A single figure is the whole answer: the number of lines in the entries that contain "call".

BEGIN Task input

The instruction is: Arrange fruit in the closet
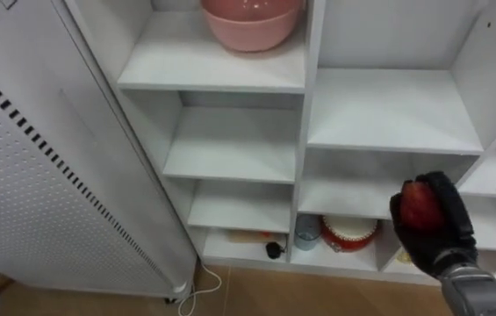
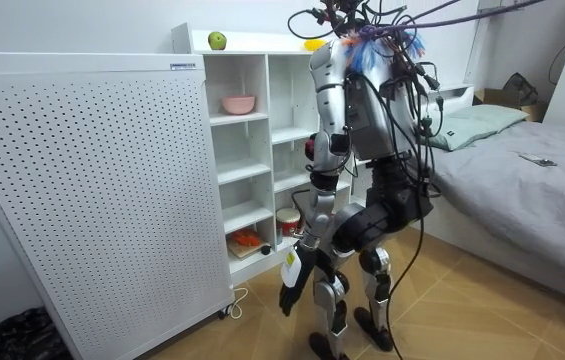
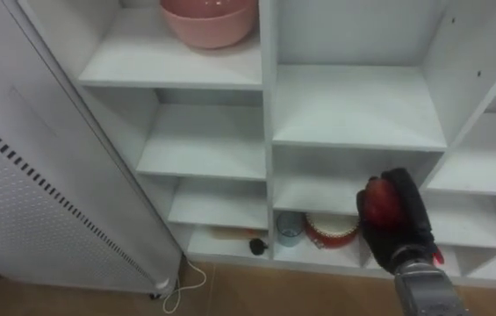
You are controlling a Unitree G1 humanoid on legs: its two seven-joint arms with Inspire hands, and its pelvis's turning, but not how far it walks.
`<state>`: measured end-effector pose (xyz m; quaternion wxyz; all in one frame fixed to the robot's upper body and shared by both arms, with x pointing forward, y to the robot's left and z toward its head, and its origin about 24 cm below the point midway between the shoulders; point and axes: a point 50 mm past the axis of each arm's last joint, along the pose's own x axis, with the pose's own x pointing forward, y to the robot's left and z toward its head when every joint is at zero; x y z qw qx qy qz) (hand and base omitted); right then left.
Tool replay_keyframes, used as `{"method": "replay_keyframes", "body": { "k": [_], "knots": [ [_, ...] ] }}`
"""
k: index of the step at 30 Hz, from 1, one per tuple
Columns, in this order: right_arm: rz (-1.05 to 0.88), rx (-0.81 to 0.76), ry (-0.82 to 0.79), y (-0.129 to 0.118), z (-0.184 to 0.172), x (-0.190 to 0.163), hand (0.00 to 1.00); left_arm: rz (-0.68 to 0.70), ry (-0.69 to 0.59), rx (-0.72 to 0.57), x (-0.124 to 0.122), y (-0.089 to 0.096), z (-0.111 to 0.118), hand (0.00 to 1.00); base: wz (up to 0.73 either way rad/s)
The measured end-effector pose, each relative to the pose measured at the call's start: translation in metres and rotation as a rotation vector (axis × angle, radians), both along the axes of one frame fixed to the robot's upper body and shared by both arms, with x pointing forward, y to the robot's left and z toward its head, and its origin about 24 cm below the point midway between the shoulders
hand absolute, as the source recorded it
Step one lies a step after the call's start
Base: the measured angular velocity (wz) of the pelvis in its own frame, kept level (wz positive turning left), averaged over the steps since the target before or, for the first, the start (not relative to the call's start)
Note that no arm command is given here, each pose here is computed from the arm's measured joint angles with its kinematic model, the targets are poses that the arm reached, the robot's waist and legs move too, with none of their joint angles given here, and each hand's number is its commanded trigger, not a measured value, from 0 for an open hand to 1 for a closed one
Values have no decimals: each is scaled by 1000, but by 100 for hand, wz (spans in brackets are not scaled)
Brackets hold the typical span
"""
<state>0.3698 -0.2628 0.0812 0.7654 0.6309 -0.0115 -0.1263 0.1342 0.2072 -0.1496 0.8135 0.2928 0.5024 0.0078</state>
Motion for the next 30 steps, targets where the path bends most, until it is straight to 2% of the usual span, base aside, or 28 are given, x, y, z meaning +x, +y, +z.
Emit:
{"method": "replay_keyframes", "body": {
  "k": [6, 7, 8, 9, 21, 30],
  "knots": [
    [-53, 37, 32, -8, 3, 0, 100, -4, -18, -2, 4, 1, 2, 0, 3],
    [-55, 41, 35, -8, 3, 0, 66, -4, -16, 0, 3, 2, 2, 0, 0],
    [-61, 45, 37, -8, 3, 0, 9, -3, -13, 4, 1, 4, 2, 0, 0],
    [-67, 44, 36, -9, 3, -1, 0, -2, -10, 7, 0, 5, 2, 0, 0],
    [-94, 48, 25, -8, 19, 7, 0, -4, -3, 2, -3, 6, 1, 0, 0],
    [-108, 59, 80, -9, 16, 6, 0, -8, -27, -12, 1, 2, 3, 0, 0]
  ]
}}
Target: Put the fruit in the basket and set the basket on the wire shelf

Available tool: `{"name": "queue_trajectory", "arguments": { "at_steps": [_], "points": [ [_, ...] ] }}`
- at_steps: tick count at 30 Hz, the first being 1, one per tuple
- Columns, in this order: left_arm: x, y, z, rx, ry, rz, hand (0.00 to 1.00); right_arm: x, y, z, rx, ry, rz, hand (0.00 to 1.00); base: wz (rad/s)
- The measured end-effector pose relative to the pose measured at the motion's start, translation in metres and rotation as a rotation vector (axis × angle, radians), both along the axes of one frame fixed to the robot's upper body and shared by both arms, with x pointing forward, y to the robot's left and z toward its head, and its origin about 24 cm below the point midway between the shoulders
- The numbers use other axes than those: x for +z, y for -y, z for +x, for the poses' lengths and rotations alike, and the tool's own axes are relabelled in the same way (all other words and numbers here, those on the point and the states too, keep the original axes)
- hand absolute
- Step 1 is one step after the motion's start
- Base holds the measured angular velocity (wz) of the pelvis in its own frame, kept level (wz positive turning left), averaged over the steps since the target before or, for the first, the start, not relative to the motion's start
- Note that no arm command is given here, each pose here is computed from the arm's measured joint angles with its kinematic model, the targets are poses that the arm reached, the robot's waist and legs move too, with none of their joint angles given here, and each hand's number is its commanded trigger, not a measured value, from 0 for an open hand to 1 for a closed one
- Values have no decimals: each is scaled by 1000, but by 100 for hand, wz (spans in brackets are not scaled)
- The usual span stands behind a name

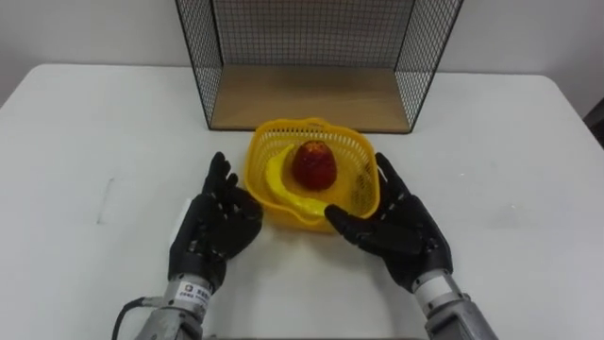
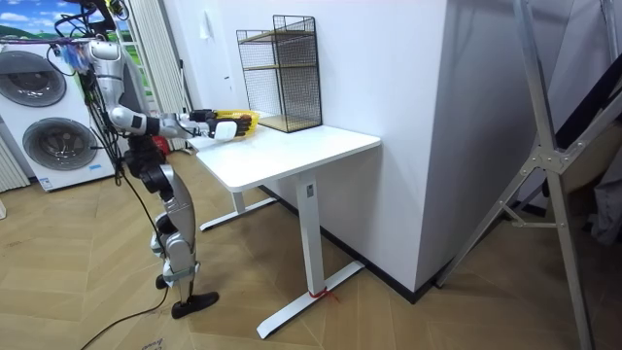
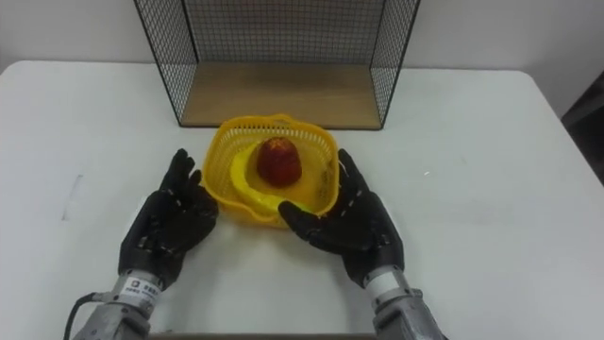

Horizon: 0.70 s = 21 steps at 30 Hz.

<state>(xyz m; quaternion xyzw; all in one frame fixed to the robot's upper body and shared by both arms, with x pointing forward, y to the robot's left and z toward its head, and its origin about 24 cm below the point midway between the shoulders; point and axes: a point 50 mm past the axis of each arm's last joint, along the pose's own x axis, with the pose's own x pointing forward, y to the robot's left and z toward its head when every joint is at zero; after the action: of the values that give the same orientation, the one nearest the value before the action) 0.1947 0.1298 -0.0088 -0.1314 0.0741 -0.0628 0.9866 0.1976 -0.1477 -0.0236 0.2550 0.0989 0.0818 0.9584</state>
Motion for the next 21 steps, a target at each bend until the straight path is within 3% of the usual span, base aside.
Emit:
{"name": "queue_trajectory", "arguments": {
  "at_steps": [21],
  "points": [
    [-1, 9, -2, -36, -4, -8, 0, 0, -2, 0, -20, -3, 5, 0, -2]
  ]
}}
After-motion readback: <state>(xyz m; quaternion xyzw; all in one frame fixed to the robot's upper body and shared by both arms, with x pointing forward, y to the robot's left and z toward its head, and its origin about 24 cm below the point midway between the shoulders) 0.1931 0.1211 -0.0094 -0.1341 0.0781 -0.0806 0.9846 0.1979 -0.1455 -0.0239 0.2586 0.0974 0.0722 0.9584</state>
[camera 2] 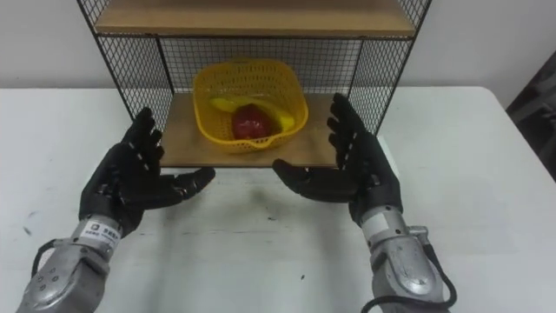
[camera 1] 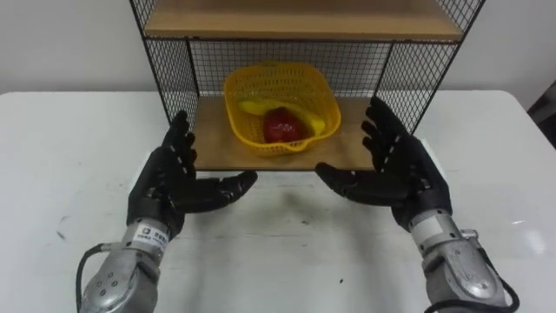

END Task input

Response to this task: 3